A small 2020 canola harvest combined with strong export demand has the canola market giving GameStop stock a run for its money.
The March futures contract closed at $716/ton on January 27th, coming off a $75/ton rally and nearing a 12-year-high. Notably, canola futures are in an inverse position with May contracts closing at $678. AKA, the market wants that canola, and it wants it now.
And Canadian Canola producers would be on edge to empty their bins, but… many already did.
The price was right: Producers were tempted to take advantage of strong fall prices only to see them spike further, pushing Canada’s year-to-date exports up nearly 33%.
So, where’s all the canola going?
China, Canada’s top purchaser of canola, continues to buy up the oilseeds, just at a reduced rate due to dockage-based restrictions. Canada says the barrier stems from Canada’s arrest of Huawei executive Meng Wanzhou, while China says “dangerous pests” are the reason for the restrictions.

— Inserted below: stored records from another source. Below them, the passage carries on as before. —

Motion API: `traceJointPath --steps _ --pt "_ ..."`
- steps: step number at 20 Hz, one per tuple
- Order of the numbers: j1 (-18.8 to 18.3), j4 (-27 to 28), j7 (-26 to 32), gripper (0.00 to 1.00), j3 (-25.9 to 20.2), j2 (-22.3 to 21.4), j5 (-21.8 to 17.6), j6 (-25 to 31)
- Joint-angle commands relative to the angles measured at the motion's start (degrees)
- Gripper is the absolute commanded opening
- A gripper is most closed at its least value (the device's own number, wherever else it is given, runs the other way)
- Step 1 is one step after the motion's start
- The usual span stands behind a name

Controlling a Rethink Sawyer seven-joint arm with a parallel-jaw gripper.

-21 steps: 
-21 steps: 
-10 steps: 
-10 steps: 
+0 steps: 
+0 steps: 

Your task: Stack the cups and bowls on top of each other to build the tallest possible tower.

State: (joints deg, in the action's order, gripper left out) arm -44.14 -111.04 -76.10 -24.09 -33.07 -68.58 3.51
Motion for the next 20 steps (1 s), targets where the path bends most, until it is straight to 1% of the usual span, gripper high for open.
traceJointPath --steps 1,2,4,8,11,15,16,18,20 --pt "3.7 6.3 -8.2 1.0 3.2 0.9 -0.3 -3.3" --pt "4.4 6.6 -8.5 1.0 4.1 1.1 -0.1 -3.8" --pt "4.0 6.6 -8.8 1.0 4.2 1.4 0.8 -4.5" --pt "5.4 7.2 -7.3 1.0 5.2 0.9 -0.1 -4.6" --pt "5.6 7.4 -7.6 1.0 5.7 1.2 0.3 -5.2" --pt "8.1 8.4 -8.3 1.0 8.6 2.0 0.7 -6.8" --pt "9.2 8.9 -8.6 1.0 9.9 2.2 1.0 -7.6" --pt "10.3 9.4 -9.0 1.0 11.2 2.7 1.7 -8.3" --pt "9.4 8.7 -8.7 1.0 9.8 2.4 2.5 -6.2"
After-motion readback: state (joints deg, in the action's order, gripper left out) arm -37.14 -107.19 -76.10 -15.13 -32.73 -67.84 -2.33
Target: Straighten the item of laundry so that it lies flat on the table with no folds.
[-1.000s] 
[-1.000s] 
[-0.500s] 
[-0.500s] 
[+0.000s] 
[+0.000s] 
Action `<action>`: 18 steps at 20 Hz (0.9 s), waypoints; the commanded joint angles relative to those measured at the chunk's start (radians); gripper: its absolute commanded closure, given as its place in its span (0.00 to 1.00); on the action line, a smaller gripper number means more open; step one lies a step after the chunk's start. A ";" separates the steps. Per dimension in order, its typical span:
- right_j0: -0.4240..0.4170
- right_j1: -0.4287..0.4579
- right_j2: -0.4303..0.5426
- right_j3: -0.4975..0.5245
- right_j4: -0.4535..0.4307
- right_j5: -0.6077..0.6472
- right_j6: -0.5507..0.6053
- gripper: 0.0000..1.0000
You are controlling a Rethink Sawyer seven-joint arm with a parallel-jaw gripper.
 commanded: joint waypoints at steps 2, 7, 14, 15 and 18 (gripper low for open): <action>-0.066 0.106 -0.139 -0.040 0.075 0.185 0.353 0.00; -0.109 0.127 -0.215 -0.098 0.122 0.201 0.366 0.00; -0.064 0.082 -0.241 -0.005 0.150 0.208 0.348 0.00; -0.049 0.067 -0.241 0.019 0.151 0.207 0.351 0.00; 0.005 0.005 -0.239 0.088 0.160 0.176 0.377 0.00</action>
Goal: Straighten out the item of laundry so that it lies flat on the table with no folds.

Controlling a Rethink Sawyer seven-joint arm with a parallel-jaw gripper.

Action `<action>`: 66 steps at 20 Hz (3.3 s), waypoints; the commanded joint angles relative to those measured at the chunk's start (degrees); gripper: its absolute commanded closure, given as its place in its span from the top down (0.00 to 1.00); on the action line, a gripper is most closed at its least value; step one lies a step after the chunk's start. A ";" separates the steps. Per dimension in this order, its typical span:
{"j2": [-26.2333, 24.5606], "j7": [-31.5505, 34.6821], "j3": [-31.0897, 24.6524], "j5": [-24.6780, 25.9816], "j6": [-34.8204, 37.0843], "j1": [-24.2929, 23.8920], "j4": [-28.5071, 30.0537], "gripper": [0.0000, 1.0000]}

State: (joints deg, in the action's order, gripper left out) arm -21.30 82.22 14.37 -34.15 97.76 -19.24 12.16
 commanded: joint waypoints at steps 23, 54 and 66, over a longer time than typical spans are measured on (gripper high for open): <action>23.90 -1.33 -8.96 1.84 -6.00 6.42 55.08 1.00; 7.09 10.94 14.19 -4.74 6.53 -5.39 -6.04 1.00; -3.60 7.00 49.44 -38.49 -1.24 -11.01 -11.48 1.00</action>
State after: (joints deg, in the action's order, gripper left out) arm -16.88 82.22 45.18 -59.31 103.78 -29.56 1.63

And this helps: New markets in the United Arab Emirates and Europe have filled in much of the gap left by China’s restrictions.
Strong canola oil demand is also a factor, and domestic crush plants are racing to buy the commodity.
Where this goes: The canola rally isn’t necessarily over, and Canadian farmers are predicted to plant a 6% bigger canola crop this spring in response. As for the market – high prices tend to turn volatile, so producers may have to fasten their seatbelts.